TASK ITEM
The answer should consist of each line below that contains the word "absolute".

━━ DATA SECTION ━━

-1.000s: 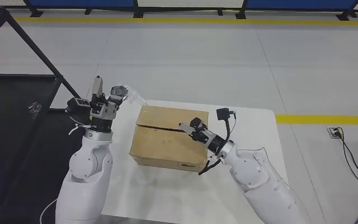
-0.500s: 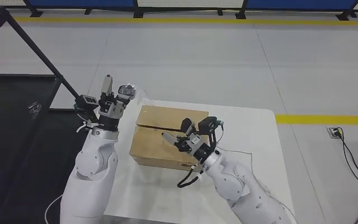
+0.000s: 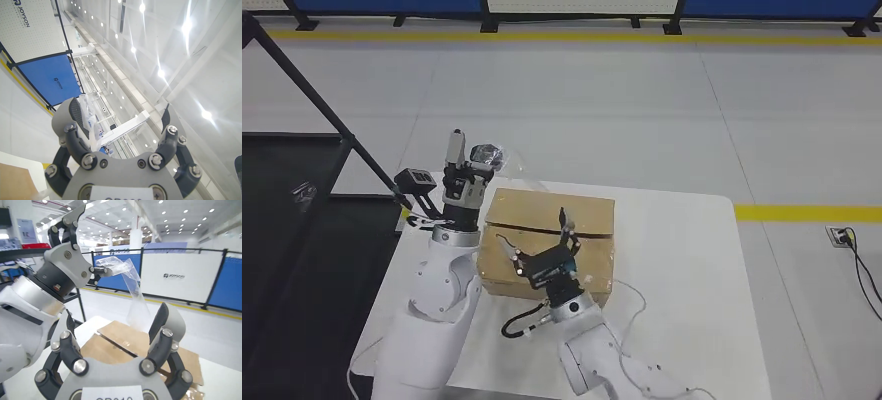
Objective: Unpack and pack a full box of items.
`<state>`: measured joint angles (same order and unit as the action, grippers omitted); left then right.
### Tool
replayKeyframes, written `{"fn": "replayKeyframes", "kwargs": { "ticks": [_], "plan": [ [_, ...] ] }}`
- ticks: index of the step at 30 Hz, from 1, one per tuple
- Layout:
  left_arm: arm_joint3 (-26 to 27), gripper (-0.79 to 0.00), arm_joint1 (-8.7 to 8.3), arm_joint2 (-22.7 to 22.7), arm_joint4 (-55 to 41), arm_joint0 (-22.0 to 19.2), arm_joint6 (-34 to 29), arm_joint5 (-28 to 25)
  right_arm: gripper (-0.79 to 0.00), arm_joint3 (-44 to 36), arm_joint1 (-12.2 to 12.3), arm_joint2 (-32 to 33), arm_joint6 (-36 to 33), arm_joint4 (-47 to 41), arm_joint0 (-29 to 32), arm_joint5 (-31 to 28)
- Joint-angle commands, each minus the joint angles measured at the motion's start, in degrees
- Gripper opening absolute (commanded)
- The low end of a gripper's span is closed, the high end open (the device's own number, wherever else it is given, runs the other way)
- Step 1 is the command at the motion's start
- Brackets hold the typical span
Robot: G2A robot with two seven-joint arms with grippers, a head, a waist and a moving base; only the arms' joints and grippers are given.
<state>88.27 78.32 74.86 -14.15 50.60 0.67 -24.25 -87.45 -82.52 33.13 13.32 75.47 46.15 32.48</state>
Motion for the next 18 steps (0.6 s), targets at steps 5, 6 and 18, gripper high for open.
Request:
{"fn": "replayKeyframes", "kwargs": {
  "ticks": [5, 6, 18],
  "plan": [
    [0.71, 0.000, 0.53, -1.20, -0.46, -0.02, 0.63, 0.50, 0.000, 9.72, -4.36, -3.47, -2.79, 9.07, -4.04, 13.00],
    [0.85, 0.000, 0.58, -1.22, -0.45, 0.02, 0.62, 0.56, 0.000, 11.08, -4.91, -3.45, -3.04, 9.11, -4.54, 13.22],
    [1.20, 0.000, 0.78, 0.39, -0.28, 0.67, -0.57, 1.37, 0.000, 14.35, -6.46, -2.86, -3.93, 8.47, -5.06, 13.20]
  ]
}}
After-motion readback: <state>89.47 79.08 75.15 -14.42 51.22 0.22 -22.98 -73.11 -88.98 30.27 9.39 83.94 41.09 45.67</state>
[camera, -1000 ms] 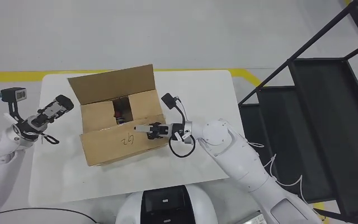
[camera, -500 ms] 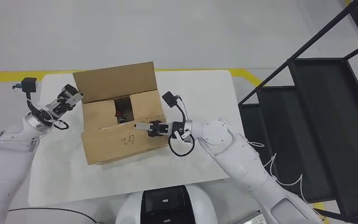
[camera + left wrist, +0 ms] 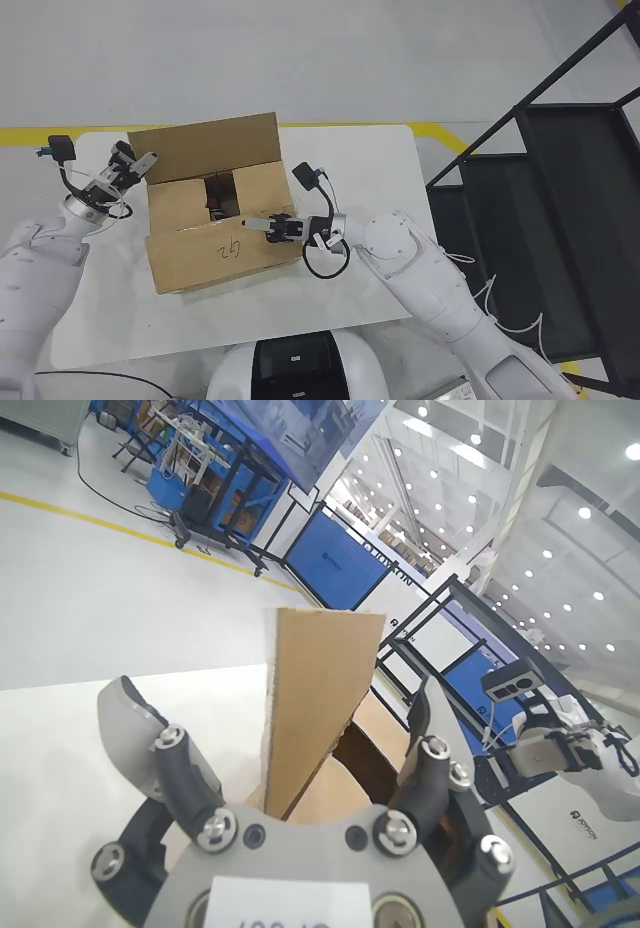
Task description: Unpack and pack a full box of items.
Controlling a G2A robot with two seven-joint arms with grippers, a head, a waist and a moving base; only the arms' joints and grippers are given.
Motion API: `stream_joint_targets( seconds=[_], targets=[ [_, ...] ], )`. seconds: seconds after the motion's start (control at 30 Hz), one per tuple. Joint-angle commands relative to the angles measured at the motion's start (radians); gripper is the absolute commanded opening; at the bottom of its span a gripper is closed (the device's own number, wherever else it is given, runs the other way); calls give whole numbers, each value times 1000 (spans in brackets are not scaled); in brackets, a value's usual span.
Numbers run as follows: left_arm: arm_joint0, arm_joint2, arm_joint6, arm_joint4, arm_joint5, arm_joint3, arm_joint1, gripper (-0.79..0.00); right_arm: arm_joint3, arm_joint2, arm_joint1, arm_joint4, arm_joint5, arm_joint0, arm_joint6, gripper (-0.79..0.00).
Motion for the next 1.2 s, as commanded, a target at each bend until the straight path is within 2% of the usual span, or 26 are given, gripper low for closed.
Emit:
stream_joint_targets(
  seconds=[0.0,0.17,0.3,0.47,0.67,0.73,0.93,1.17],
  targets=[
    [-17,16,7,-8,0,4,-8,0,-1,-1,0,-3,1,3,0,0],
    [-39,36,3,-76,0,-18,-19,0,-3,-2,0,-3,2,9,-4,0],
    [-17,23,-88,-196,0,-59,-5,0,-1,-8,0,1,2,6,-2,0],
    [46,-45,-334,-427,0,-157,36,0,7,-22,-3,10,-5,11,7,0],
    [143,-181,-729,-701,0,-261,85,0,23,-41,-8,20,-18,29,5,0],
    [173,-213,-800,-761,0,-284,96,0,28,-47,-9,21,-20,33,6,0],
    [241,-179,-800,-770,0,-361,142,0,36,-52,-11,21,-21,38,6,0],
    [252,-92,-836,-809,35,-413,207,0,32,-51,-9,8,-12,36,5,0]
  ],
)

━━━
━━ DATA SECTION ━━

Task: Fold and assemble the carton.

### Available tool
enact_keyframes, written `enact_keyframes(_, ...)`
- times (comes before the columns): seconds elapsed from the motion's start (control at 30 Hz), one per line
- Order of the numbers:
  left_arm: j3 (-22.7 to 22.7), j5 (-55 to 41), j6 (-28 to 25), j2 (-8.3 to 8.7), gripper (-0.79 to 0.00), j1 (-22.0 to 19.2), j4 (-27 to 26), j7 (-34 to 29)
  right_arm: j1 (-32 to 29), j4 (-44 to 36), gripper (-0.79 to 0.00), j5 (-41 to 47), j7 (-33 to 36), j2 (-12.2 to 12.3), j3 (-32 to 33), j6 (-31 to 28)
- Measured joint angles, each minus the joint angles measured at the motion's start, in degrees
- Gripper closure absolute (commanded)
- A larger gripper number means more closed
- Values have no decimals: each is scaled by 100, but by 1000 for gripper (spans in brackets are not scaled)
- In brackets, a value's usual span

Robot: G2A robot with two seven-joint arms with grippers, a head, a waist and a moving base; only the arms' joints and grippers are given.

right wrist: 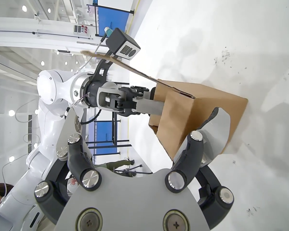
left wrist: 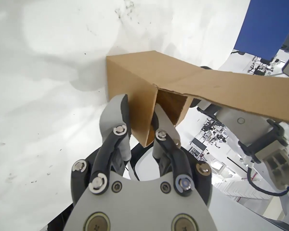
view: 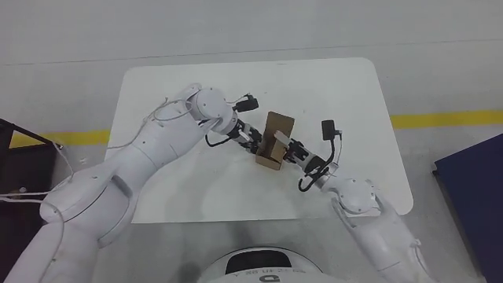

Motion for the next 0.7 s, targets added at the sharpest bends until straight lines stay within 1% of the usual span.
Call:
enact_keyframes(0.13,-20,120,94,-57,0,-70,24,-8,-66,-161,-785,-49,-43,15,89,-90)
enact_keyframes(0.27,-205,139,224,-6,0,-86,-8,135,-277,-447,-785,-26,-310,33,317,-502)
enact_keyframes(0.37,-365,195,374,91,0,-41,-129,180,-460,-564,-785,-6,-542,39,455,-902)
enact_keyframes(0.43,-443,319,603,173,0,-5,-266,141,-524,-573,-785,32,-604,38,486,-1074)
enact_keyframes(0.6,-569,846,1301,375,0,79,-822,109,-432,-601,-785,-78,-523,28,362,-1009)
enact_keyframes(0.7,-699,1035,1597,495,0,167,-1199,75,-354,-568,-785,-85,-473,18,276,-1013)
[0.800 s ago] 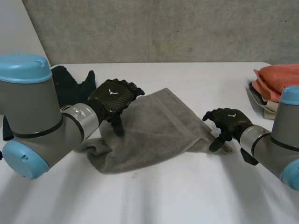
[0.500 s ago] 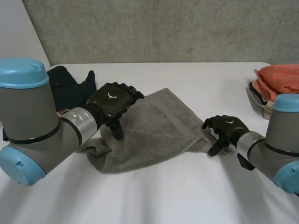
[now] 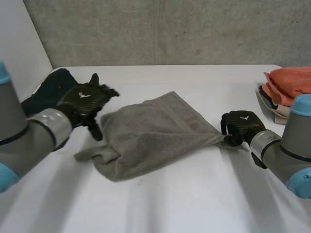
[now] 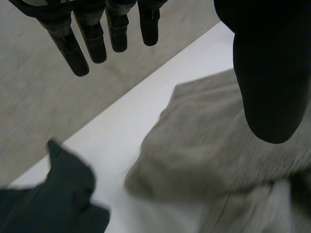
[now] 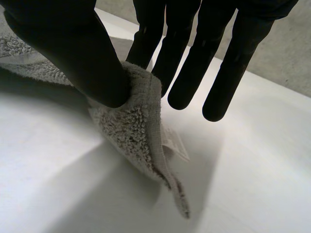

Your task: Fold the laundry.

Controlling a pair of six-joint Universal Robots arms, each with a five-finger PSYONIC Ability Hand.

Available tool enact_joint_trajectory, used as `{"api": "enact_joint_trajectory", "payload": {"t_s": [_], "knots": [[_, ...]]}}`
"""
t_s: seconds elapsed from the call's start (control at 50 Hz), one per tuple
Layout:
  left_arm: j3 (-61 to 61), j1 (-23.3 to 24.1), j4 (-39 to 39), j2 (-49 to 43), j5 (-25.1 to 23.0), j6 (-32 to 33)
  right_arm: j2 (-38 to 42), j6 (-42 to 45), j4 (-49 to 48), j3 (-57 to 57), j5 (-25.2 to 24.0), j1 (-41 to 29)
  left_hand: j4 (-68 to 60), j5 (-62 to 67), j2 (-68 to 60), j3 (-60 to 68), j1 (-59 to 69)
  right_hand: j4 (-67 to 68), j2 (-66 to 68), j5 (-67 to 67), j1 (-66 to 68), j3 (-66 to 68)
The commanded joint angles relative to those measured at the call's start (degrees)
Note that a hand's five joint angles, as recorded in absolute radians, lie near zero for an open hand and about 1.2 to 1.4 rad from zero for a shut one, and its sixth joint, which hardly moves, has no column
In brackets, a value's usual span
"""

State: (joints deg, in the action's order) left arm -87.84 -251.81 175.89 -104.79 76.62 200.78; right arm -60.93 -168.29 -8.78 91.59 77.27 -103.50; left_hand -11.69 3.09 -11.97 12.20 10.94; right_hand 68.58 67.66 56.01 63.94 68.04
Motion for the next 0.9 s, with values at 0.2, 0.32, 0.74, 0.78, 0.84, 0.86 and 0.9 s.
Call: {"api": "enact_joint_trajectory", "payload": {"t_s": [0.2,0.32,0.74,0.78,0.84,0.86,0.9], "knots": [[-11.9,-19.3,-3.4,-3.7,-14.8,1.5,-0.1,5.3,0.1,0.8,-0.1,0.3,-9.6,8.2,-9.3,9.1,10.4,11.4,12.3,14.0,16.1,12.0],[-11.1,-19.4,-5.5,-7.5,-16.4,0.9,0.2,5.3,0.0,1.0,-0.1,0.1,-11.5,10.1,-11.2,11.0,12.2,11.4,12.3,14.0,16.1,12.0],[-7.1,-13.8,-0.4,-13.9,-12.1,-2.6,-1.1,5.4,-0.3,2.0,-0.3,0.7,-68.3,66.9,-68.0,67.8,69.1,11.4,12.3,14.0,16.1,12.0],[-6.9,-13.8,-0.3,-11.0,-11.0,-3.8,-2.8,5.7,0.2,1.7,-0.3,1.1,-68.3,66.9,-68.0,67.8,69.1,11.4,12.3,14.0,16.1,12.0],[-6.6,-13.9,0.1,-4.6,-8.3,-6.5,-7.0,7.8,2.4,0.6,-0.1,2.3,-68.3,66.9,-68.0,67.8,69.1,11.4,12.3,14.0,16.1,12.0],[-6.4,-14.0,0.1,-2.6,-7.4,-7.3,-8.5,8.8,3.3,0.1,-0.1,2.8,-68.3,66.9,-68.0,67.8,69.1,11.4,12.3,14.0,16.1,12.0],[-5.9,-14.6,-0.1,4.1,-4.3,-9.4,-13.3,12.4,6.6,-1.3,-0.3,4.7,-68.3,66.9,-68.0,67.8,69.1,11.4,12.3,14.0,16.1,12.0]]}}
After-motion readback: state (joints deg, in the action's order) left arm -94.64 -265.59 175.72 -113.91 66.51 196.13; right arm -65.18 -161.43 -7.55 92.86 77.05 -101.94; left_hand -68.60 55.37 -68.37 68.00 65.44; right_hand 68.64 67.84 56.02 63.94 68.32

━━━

WRITTEN SOLUTION
- Gripper opening absolute (commanded)
Motion API: `stream_joint_targets( seconds=[_], targets=[ [_, ...] ], )`. seconds: seconds after the motion's start (control at 30 Hz), one per tuple. Joint-angle commands relative to the angles measured at the motion's start (radians); gripper is the absolute commanded opening; at the bottom of its span a gripper is closed (the device's own number, wherever else it is given, runs the other way); calls give whole numbers, each value times 1000 (spans in brackets are not scaled); in brackets, a value's usual span.
- Gripper closure absolute (commanded)
Note that a hand's five joint angles, as recorded in absolute radians, lie near zero for an open hand and about 1.2 to 1.4 rad from zero for a shut one, and its sixth joint, which hardly moves, has no column

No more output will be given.